Work to complete: Below are records. Find each line in them that holds the word "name" and copy it.

Provided information:
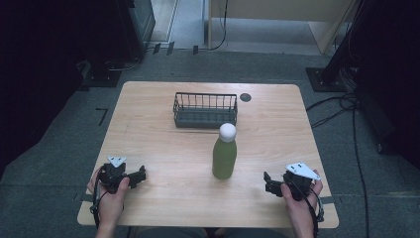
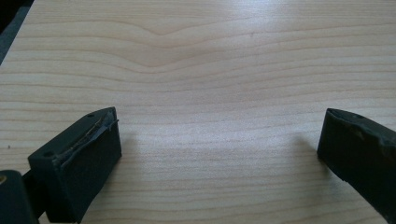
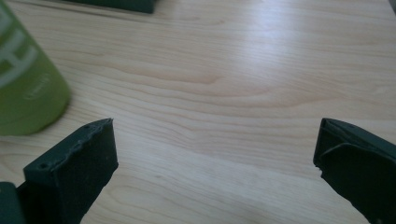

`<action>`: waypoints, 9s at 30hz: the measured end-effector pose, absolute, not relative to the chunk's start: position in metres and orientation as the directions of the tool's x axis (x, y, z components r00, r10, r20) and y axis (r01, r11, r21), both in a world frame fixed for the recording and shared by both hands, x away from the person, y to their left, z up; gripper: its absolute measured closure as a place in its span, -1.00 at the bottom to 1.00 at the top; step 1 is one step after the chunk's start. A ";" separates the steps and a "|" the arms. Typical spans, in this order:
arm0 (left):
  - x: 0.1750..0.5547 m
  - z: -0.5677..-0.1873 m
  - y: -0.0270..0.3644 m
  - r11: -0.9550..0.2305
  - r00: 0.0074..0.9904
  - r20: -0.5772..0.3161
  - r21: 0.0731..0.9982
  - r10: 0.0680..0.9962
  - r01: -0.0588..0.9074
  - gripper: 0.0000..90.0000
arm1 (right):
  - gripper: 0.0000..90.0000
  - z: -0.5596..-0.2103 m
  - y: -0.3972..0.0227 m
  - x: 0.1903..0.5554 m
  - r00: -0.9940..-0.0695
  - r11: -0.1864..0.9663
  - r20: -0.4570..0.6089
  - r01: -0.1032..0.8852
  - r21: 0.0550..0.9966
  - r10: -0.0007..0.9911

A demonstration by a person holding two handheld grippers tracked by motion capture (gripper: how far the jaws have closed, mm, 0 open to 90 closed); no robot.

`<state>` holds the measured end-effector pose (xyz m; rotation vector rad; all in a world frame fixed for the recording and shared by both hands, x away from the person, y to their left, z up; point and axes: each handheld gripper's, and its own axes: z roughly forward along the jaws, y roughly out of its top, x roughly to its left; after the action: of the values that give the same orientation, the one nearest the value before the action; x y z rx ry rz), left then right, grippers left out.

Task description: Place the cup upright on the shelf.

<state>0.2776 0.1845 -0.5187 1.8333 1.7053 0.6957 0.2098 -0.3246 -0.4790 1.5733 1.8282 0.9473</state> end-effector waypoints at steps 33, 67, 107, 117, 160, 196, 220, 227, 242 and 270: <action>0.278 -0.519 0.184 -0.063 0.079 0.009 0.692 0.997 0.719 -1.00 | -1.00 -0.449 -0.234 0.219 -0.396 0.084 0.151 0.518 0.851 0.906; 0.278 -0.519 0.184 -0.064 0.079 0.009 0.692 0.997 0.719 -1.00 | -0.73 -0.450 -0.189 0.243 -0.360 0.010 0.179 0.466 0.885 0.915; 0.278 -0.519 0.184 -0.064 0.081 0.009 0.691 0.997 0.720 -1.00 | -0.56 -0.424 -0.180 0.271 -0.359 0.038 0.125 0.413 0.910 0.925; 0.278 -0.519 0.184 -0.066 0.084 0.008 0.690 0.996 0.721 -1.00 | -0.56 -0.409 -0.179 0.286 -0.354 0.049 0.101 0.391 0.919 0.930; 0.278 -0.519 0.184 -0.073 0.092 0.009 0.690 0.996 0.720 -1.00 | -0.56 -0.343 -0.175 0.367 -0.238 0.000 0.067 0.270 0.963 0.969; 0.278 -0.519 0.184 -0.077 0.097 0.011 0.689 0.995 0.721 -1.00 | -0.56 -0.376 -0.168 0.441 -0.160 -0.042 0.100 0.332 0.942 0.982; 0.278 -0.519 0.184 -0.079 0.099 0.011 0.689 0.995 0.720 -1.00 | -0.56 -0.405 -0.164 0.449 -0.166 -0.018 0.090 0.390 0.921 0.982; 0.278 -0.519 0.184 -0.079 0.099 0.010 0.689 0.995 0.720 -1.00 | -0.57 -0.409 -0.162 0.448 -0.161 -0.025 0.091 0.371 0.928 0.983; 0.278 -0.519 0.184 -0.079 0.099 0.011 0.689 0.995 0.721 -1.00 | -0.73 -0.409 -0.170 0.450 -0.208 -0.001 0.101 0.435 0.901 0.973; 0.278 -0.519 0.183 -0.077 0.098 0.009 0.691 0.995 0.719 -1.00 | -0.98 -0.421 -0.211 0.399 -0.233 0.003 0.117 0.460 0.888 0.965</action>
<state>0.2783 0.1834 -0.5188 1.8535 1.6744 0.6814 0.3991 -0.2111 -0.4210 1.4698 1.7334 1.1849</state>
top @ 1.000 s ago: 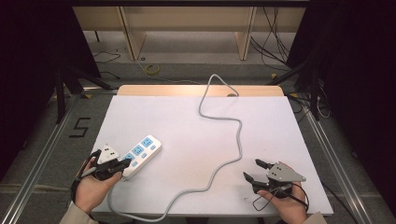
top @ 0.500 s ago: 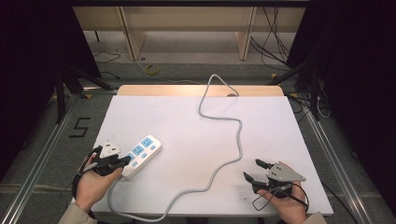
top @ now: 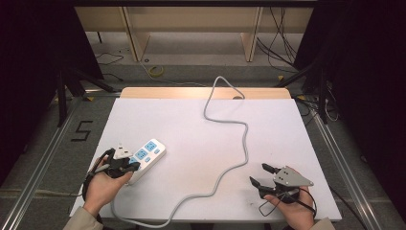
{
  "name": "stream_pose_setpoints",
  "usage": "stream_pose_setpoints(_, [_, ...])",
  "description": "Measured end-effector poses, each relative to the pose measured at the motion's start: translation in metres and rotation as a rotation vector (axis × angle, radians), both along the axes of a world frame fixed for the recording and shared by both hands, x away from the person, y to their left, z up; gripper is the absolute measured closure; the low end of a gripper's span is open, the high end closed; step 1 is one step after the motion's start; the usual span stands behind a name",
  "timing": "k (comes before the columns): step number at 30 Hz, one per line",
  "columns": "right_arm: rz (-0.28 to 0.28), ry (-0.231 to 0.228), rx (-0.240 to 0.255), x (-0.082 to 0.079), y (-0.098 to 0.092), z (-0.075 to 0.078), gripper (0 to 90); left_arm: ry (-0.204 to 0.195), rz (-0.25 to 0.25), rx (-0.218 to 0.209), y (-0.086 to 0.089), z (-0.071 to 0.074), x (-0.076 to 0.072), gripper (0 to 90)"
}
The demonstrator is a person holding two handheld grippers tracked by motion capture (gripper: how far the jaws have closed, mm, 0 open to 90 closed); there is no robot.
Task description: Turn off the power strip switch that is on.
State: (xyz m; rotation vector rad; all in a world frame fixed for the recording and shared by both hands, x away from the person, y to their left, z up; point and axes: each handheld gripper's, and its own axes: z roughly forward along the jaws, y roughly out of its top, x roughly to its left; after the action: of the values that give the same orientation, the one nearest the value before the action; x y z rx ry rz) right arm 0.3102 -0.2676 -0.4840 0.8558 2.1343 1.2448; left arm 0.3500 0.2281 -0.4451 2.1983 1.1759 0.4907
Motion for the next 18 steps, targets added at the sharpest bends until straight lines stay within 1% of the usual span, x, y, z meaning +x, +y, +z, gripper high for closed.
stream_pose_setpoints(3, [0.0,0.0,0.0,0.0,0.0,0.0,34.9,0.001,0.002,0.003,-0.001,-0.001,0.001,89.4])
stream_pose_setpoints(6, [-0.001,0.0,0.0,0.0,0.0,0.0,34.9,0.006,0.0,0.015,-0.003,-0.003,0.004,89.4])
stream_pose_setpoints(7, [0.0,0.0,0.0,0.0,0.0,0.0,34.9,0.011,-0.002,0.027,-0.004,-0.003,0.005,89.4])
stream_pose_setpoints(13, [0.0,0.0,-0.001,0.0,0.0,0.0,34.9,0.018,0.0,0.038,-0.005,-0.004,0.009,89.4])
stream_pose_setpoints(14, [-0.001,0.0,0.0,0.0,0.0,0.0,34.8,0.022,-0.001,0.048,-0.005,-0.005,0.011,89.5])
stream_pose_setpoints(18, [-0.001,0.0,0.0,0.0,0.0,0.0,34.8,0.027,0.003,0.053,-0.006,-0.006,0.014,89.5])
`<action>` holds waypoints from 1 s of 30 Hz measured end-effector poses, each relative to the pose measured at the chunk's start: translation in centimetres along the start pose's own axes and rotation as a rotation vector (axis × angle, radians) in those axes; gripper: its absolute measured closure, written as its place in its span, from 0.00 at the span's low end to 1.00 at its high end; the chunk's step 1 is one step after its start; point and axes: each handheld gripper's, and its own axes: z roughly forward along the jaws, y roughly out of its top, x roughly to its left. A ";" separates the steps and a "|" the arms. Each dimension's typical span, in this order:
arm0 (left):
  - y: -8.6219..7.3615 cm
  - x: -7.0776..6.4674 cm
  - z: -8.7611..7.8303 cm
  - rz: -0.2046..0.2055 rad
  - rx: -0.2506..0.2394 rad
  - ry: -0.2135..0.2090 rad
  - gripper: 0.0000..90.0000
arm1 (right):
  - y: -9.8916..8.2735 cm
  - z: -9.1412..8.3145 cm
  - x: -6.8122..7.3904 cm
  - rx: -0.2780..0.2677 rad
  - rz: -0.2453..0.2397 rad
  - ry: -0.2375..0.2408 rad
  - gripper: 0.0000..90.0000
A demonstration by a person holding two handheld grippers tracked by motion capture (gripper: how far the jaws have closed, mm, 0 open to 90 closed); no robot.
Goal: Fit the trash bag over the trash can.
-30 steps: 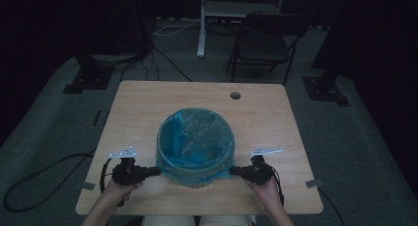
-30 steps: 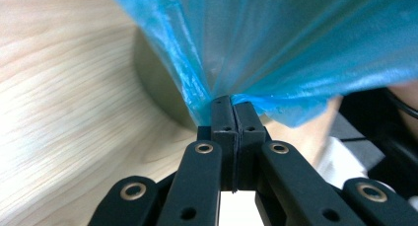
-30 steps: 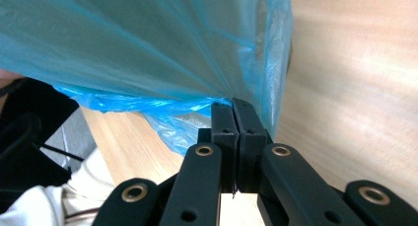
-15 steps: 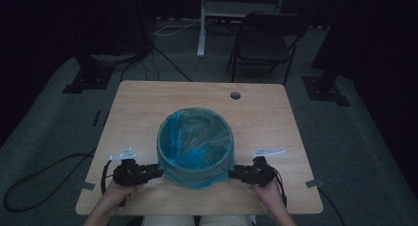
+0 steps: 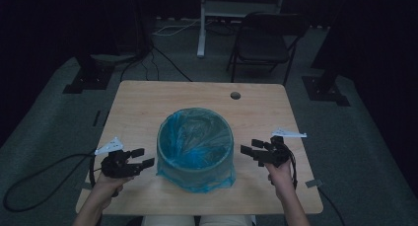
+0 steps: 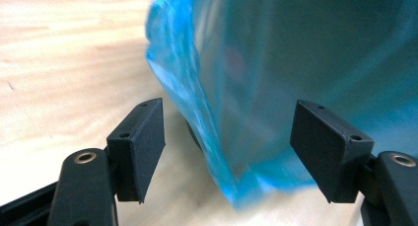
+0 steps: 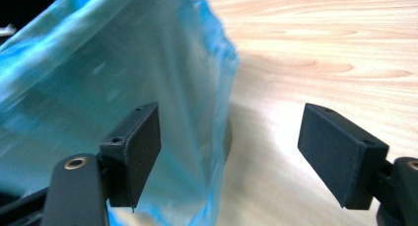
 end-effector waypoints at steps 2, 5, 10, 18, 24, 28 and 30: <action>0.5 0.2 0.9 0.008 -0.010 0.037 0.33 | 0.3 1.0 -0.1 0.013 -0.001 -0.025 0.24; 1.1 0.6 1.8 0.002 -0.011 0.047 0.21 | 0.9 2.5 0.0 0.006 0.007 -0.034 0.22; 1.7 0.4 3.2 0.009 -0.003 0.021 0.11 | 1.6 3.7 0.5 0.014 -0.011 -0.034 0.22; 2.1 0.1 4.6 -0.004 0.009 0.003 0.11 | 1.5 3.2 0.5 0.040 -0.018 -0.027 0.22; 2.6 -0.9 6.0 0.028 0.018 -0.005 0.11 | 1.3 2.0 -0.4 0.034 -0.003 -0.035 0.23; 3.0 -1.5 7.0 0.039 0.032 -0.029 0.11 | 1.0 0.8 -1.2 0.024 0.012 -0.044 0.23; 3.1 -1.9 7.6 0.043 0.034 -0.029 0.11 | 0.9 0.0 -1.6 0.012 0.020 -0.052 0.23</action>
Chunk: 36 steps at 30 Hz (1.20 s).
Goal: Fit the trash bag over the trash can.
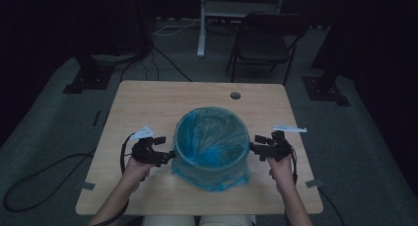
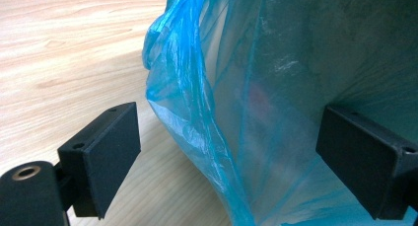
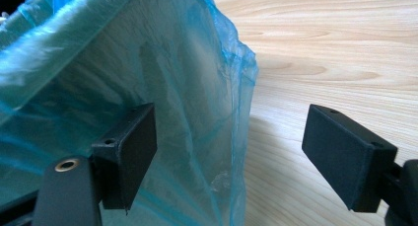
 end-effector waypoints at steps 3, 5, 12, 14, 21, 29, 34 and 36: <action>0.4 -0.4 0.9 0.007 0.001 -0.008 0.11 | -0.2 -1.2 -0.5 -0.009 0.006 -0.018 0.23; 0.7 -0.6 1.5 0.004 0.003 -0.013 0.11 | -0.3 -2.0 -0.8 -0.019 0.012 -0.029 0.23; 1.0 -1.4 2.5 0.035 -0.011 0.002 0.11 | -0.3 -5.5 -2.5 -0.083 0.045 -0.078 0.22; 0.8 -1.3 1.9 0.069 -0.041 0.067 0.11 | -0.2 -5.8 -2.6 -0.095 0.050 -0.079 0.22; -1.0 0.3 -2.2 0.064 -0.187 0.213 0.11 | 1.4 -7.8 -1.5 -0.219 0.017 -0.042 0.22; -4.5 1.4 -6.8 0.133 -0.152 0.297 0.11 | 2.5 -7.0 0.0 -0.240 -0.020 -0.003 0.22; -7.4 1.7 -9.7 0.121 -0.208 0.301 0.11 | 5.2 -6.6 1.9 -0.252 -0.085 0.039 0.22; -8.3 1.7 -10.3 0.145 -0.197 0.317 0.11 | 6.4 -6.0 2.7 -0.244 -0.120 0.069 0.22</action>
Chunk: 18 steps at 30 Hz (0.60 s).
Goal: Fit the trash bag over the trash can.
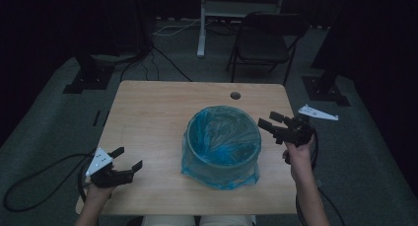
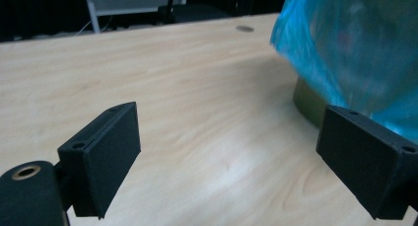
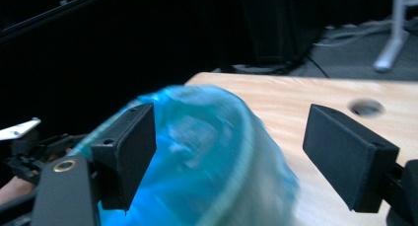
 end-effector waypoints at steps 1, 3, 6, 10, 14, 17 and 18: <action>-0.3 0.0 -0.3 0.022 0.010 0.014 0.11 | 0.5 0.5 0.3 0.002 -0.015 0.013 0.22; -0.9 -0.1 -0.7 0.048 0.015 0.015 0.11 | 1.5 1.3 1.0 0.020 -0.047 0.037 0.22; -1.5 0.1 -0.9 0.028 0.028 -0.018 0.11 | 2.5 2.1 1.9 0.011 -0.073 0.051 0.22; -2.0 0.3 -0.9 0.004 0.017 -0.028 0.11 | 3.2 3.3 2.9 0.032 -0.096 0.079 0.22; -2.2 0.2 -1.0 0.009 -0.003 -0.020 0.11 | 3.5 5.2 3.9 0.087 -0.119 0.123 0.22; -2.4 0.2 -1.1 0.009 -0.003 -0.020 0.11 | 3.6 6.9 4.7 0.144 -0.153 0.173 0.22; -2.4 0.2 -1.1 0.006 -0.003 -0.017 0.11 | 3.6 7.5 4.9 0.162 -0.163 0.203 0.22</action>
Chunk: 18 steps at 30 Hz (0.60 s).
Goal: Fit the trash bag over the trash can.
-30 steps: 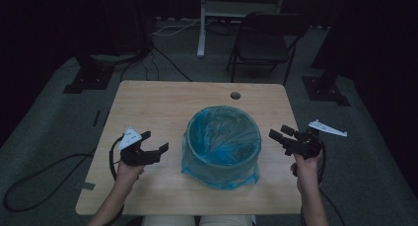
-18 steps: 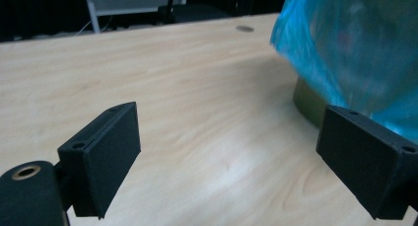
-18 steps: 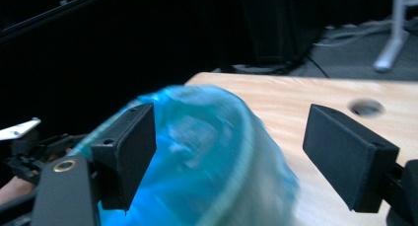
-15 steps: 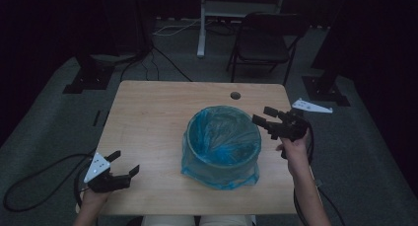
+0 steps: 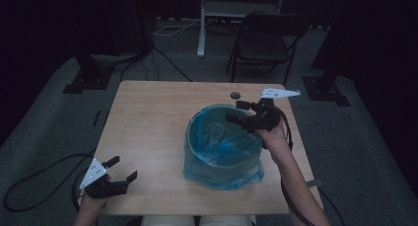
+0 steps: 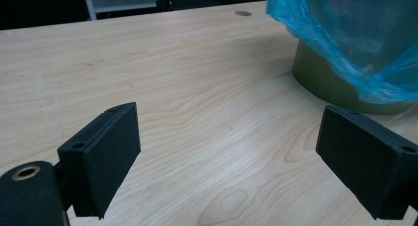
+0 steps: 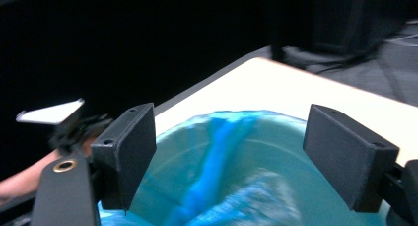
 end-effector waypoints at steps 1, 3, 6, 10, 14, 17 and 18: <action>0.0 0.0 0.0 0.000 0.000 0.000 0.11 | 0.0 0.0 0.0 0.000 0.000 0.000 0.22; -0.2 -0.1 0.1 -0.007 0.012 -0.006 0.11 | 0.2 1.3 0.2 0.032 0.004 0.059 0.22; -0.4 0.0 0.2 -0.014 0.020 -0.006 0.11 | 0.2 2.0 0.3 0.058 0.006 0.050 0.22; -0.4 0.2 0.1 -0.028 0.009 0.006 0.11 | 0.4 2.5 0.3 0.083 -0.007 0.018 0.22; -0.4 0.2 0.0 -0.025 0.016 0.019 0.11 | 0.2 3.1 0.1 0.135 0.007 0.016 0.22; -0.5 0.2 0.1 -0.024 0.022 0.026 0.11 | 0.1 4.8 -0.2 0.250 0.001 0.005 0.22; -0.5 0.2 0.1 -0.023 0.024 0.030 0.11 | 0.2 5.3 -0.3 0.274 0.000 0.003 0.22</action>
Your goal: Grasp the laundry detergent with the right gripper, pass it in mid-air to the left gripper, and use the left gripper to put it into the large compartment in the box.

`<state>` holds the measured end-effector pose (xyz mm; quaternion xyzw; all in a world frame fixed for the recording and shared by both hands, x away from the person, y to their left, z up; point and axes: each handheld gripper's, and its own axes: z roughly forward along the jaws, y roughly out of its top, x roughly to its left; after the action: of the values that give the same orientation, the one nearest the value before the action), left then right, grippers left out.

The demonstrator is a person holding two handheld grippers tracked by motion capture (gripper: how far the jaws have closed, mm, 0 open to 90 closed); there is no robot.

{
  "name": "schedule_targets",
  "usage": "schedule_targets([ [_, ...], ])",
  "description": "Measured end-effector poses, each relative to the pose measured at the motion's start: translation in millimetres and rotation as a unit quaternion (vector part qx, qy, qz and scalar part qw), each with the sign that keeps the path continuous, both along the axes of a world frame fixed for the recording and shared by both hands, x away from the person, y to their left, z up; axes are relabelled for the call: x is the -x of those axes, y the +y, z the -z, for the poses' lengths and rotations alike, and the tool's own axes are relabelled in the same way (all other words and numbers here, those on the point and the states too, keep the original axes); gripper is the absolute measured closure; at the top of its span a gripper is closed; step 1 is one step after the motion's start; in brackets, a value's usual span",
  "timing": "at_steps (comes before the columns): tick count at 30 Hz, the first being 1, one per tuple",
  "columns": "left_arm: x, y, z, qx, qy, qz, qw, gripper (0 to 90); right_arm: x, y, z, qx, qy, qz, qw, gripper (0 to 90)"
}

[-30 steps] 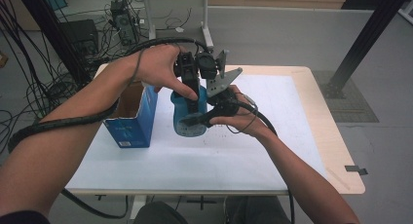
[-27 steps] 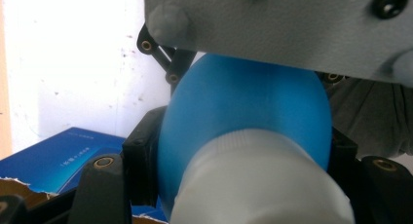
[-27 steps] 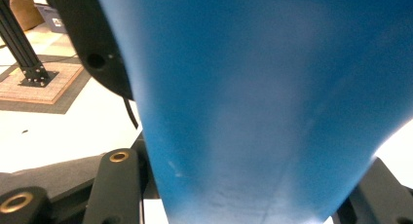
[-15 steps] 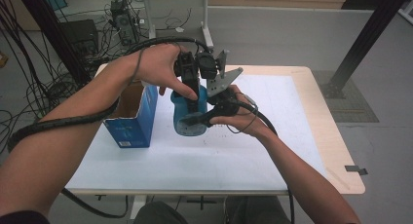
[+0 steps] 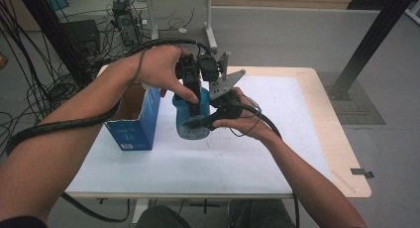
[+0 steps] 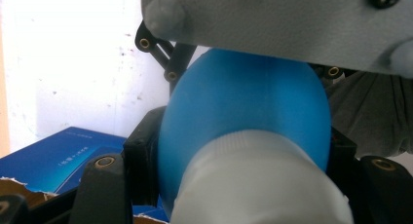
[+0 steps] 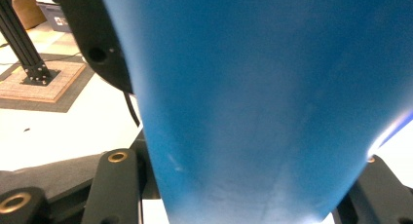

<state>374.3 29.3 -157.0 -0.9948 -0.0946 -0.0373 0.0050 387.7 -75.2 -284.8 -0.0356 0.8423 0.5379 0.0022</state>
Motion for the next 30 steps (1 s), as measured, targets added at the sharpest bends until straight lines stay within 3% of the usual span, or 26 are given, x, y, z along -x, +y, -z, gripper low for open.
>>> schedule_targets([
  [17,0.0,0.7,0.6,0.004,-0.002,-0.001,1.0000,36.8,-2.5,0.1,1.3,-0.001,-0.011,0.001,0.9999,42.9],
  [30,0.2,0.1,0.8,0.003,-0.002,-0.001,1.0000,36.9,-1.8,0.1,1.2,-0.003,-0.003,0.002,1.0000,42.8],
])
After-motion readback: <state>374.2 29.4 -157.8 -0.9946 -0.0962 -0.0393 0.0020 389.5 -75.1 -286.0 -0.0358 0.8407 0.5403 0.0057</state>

Answer space:
  "name": "stream_pose_setpoints",
  "description": "Measured end-effector poses, each relative to the pose measured at the motion's start: translation in metres and rotation as a rotation vector (axis × angle, radians), both along the axes of a world frame fixed for the recording and shared by both hands, x away from the person, y to their left, z up; gripper is the absolute measured closure; the low end of a gripper's span is open, the high end closed; step 1 is one step after the motion's start; the usual span stands behind a name",
  "name": "schedule_targets",

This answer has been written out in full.